LORAN is an acronymn for LOng Range Aide to Navigation. LORAN navigation systems used radio wave transmissions to obtain geographic position information. As the technology evolved, several versions of LORAN were implemented. LORAN-A was the first widely used system. Eventually LORAN-C was developed and implemented in the United States, Canada, and other nations throughout the world.
To understand how LORAN technology works, A good analogy is to imagine watching ripples on a pond as you drop multiple stones in the water. The rings that eminate outward from each dropped stone travel at predictable speeds and cross each other at given intersections. Similarly, radio waves travel and intersect over water in a predictable manner.
Exceptions occur when radio waves travel over land or other obstacles. These errors are controlled using algorithms called additional secondary factors or ASF’s. Once the errors are resolved, the time delays (TD’s) can be accurately plotted on a chart.
Modern GPS receivers are equipped with plotters, maps, and endless menu options. Early LORAN- C units had no such features. Usually a screen gave a variety of data such as course, heading, distance to go, navigational error, etc. Rather than showing a fix on a plotter or chart, a page showed a pair of numbers, called time delays (TD’s). Position is plotted by finding the approximate TD’s on a special chart and locating the intersection. LORAN – C receivers.

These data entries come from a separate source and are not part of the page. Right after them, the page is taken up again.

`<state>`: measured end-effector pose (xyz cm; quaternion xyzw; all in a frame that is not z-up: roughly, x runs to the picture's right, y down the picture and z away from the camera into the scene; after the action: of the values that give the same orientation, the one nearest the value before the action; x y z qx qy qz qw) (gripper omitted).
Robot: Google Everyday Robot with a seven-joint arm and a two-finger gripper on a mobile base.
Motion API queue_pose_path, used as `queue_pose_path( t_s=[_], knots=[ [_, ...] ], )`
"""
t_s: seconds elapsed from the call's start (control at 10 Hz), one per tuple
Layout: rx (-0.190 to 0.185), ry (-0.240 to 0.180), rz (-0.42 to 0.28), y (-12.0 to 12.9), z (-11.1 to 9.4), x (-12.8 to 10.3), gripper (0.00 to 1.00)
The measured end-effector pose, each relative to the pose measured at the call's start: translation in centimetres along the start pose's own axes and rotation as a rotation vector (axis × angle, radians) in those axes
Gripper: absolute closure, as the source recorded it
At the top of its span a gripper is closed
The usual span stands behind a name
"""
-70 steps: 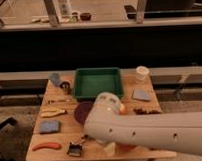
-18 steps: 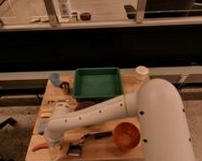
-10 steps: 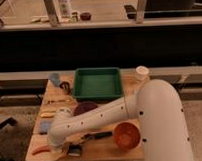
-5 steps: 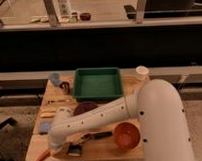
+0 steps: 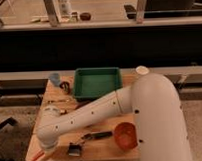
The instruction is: Place pepper in table surface
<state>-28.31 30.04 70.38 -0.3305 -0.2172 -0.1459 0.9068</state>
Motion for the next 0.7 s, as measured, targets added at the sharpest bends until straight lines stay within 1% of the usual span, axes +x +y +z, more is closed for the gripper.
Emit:
queue_pose_path(
  t_s=[0.1,0.3,0.5,0.7],
  knots=[
    [-0.001,0.03,0.027,0.1,-0.9,-0.8,1.0],
    [-0.007,0.061,0.08,-0.1,-1.5,-1.3,1.0],
    [-0.027,0.055,0.127,-0.9,-1.5,-1.7,1.0],
    [-0.034,0.037,0.149,-1.7,-1.7,-2.0,1.0]
  ],
)
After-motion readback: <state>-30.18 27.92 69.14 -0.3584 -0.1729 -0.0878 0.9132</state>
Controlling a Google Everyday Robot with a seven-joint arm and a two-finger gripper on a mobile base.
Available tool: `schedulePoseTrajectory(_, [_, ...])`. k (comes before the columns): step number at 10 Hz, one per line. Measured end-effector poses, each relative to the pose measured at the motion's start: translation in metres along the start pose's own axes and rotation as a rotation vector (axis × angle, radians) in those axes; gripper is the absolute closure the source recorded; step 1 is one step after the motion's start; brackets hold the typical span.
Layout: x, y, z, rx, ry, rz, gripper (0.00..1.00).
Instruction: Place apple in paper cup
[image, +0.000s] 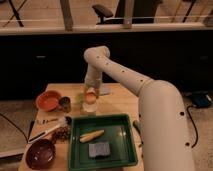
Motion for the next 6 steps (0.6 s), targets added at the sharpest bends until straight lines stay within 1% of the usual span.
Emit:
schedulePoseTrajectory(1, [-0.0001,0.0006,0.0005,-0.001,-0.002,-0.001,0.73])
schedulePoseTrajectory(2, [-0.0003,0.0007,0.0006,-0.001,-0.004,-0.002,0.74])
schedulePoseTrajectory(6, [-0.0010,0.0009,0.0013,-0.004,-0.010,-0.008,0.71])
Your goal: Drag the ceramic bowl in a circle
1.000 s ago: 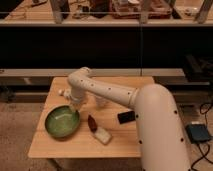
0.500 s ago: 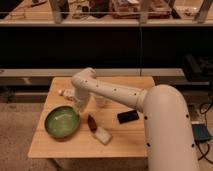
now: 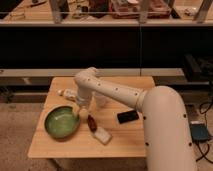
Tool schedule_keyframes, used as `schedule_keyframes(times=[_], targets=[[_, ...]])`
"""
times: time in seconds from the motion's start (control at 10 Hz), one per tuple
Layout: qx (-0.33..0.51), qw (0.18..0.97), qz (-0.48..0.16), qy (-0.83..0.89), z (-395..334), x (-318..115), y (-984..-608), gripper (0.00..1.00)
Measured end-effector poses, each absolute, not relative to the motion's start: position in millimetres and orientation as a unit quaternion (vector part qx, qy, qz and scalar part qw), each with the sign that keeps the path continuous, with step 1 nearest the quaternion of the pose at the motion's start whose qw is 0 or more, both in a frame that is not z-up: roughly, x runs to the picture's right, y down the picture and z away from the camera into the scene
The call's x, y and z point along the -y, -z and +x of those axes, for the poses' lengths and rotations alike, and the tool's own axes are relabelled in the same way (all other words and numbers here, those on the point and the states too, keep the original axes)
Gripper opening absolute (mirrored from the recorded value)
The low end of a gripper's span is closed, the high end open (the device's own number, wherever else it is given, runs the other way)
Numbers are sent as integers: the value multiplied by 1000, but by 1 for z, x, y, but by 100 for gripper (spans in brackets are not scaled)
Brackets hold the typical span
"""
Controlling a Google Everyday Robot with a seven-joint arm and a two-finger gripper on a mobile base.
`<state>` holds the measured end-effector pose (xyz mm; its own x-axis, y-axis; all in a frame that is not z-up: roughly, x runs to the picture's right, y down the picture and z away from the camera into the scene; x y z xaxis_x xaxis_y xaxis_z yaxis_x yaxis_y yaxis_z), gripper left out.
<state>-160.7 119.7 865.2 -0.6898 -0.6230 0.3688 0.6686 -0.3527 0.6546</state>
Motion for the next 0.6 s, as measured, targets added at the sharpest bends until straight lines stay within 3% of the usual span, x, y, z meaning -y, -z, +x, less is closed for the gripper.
schedule_keyframes(times=[0.4, 0.5, 0.6], targets=[[424, 395, 9, 815, -184, -112, -861, 80], [427, 384, 5, 819, -190, -116, -863, 78], [433, 364, -12, 824, -202, -125, -869, 69]])
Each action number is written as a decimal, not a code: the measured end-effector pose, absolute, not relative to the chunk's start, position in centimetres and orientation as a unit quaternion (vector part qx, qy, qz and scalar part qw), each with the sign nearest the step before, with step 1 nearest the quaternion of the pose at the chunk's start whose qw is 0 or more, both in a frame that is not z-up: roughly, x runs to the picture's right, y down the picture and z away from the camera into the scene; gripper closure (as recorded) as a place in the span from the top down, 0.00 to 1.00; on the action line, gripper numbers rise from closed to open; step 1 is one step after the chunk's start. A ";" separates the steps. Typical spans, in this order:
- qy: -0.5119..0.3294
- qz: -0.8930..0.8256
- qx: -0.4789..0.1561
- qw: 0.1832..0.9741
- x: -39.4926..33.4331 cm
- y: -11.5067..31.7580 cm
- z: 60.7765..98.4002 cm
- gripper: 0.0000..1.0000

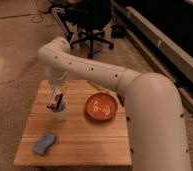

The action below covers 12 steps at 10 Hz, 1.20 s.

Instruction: Place the eraser in the ceramic cup

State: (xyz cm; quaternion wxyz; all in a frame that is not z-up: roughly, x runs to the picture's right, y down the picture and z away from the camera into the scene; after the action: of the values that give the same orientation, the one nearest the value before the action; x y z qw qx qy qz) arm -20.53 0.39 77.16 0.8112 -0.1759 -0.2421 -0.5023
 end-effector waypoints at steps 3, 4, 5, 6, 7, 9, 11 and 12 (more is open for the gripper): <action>-0.220 -0.509 -0.157 0.817 -19.7 0.0 79.1 0.00; -0.216 -0.509 -0.154 0.819 -19.6 0.0 79.4 0.00; -0.213 -0.510 -0.150 0.820 -19.6 -0.2 79.5 0.00; -0.206 -0.510 -0.143 0.823 -19.2 -0.9 80.0 0.00; -0.201 -0.509 -0.140 0.825 -18.8 -1.3 80.3 0.02; -0.193 -0.516 -0.133 0.824 -18.9 -1.0 80.4 0.18; -0.185 -0.521 -0.123 0.824 -19.1 -0.9 80.0 0.39; -0.183 -0.522 -0.120 0.824 -19.3 -0.9 79.8 0.47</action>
State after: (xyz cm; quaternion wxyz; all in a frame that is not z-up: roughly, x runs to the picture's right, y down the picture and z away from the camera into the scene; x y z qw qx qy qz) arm -19.28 -0.86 79.78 0.8244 -0.1196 -0.1827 -0.5221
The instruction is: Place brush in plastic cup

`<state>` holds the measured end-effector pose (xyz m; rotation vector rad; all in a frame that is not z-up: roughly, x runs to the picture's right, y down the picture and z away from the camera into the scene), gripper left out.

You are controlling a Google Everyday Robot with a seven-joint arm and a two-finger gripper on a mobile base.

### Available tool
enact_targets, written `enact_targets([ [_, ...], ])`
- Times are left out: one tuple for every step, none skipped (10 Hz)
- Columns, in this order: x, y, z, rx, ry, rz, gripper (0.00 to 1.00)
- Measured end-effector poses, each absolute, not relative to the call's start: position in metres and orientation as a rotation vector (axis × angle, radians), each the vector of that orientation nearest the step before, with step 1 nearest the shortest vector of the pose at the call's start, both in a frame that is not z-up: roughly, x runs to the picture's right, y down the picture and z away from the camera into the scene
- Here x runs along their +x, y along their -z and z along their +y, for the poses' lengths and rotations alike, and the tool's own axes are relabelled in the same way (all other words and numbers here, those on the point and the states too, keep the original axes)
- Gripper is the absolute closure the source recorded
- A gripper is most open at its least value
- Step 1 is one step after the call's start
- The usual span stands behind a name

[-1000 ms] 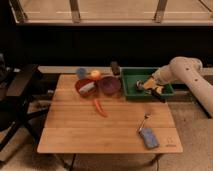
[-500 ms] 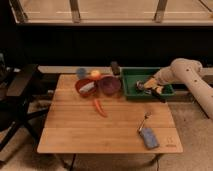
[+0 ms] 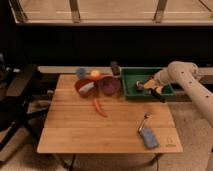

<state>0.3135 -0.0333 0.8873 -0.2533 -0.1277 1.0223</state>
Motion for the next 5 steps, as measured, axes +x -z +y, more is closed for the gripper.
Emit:
enact_targets([
  [0.314, -0.892, -0.028, -0.266, -1.032, -0.117, 0.35],
  [0.316, -0.896, -0.022, -0.278, -1.044, -0.108, 0.35],
  [0.318, -0.899, -0.019, -0.288, -1.055, -0.103, 0.35],
  [0.320, -0.906, -0.012, -0.308, -1.074, -0.097, 0.35],
  [0.321, -0.913, -0.006, -0.330, -1.097, -0.089, 0.35],
])
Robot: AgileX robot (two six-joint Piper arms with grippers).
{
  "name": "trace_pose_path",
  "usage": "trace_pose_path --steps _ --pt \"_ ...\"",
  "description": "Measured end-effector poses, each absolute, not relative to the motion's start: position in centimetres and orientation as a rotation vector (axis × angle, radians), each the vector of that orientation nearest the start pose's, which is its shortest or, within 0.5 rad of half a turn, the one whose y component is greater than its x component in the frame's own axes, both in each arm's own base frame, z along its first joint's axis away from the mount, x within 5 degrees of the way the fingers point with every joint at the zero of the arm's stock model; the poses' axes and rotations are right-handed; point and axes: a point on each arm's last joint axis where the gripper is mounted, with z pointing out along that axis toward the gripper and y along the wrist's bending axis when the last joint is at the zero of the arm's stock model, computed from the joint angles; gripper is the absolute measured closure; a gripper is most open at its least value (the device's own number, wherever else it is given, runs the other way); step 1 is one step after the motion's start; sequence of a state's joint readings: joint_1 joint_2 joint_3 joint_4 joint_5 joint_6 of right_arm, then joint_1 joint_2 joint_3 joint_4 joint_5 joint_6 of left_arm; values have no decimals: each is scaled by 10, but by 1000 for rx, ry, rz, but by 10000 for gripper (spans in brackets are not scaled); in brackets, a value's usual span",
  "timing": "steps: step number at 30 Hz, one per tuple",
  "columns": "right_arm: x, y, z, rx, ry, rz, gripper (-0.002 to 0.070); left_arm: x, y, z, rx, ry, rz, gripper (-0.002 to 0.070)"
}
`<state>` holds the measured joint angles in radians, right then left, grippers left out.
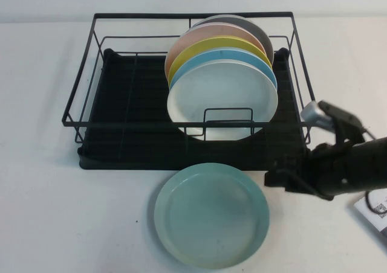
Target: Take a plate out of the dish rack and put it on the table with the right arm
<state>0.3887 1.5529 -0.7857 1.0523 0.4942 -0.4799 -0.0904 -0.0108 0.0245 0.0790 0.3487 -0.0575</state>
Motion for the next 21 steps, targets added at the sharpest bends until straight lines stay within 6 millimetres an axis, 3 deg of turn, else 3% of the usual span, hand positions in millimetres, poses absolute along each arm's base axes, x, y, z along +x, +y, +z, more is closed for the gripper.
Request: trace_pose_path --steps 4,9,15,21 --pt "244 130 233 -116 2532 875 440 53 -2 174 80 1843 -27 679" --pt "208 116 283 -319 2395 829 647 53 -2 174 80 1843 -27 679" --pt "159 100 321 -493 2264 774 688 53 -2 174 80 1843 -27 679" --pt "112 88 331 -647 2255 796 692 53 -2 174 80 1843 -27 679"
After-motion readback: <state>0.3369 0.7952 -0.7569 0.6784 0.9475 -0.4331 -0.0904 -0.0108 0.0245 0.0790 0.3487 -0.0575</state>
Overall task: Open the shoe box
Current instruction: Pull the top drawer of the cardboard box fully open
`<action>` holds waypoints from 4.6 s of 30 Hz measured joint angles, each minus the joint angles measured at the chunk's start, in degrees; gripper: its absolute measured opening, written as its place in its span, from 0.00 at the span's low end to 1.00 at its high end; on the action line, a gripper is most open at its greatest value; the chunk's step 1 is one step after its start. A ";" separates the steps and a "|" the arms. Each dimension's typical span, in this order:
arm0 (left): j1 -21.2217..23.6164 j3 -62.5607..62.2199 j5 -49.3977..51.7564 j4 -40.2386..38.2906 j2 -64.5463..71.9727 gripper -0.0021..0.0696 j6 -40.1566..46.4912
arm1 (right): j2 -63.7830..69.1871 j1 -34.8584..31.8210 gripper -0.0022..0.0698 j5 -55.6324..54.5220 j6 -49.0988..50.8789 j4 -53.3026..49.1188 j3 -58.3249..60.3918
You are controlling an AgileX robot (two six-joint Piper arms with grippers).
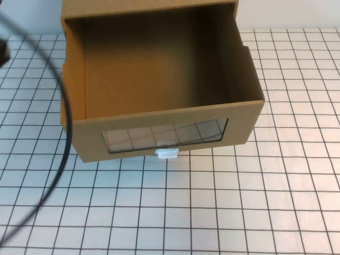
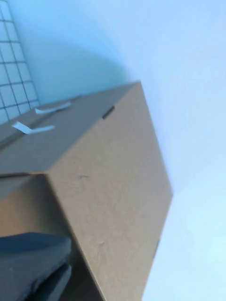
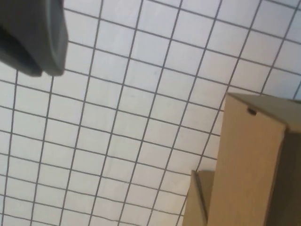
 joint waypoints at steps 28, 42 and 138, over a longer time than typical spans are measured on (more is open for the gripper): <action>0.00 56.31 -18.35 -7.52 -40.02 0.03 2.49 | -56.35 -0.20 0.01 -36.29 -0.13 9.84 49.78; 0.00 57.98 -9.26 -8.95 -40.02 0.03 0.40 | -56.35 -0.20 0.01 -36.82 -0.13 10.40 51.88; 4.02 57.98 4.27 40.36 -51.81 0.03 -41.10 | -61.06 -13.28 0.01 -27.93 -0.01 0.94 63.54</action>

LORAN units typically operated on 12 volts and consisted of 3 components. The control head contained a processor, keypad and display. The coupler contained much of the signal processing components. The antenna sat atop the coupler. LORAN-C antennas are bulky, usually 8 feet in length. Most LORAN-C units provided NMEA data outputs, which allowed units to share navigational data with other electronics.